DistilBERT-Based Quantized Model for Spam Detection

This repository hosts a quantized version of the DistilBERT model, fine-tuned for spam detection tasks. The model is optimized for efficient deployment, making it suitable for resource-constrained environments while maintaining high accuracy.

Model Details

Model Architecture: DistilBERT Base Uncased
Task: Binary Spam Detection
Dataset: Custom Spam Dataset (CSV format)
Quantization: Float16
Fine-tuning Framework: Hugging Face Transformers

Usage

Installation

pip install transformers torch datasets scikit-learn

Loading the Model

from transformers import DistilBertTokenizerFast, DistilBertForSequenceClassification
import torch

# Load quantized model
model_path = "quantized-model"
quantized_model = DistilBertForSequenceClassification.from_pretrained(model_path)
tokenizer = DistilBertTokenizerFast.from_pretrained(model_path)

quantized_model.eval()
quantized_model.half()

# Example inference
text = "Congratulations! You've won a $1000 Walmart gift card. Go to http://bit.ly/123456 to claim now."
inputs = tokenizer(text, return_tensors="pt", truncation=True, padding=True, max_length=128)

with torch.no_grad():
    outputs = quantized_model(**inputs)
    predicted_class = torch.argmax(outputs.logits, dim=1).item()
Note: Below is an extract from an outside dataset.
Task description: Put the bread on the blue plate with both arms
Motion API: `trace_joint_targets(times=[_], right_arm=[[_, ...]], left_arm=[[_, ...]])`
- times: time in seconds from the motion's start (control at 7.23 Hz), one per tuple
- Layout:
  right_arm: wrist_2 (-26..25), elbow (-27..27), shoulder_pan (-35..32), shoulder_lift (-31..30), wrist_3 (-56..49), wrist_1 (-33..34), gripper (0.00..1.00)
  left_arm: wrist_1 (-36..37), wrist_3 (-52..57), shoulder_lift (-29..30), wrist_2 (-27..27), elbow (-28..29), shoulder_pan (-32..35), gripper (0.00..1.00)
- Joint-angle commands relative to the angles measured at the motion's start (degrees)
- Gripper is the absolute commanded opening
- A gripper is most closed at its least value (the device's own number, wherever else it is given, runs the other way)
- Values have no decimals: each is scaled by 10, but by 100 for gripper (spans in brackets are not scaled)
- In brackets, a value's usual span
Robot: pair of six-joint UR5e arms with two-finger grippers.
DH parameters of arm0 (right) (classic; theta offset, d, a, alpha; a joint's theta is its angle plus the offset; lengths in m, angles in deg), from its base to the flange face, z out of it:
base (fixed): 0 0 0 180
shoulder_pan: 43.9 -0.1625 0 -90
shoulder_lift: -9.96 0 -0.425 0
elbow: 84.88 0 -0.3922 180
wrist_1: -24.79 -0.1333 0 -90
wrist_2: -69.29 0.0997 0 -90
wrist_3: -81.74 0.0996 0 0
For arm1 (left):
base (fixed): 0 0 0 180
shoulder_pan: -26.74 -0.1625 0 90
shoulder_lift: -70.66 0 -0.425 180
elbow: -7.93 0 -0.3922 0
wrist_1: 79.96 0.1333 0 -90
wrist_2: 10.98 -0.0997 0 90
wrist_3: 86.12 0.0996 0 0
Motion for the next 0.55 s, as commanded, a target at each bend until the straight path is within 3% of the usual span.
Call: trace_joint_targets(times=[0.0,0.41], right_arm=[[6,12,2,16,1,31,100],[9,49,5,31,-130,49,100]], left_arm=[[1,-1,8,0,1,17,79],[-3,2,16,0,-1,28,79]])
label_map = {0: "Not Spam", 1: "Spam"}
print(f"Predicted Label: {label_map[predicted_class]}")

Performance Metrics

Accuracy: ~0.97
F1 Score: Optimized via early stopping and best model selection strategy

Fine-Tuning Details

Dataset

The dataset consists of labeled SMS/email messages as spam or not spam.

Training Configuration

Epochs: 2
Batch size: 16 (train), 64 (eval)
Learning rate: 3e-5
Evaluation strategy: per epoch
Early stopping: enabled
Mixed precision (fp16): enabled on GPU

Quantization

Post-training quantization was applied using PyTorch to reduce model size and improve inference speed.

Repository Structure

.
├── spam_model/          # Original trained model
├── quantized-model/     # Quantized model for deployment
├── tokenizer/           # Tokenizer files
├── README.md            # Documentation

Limitations

May not generalize well to messages with formats unseen during training.
Quantization might slightly impact accuracy.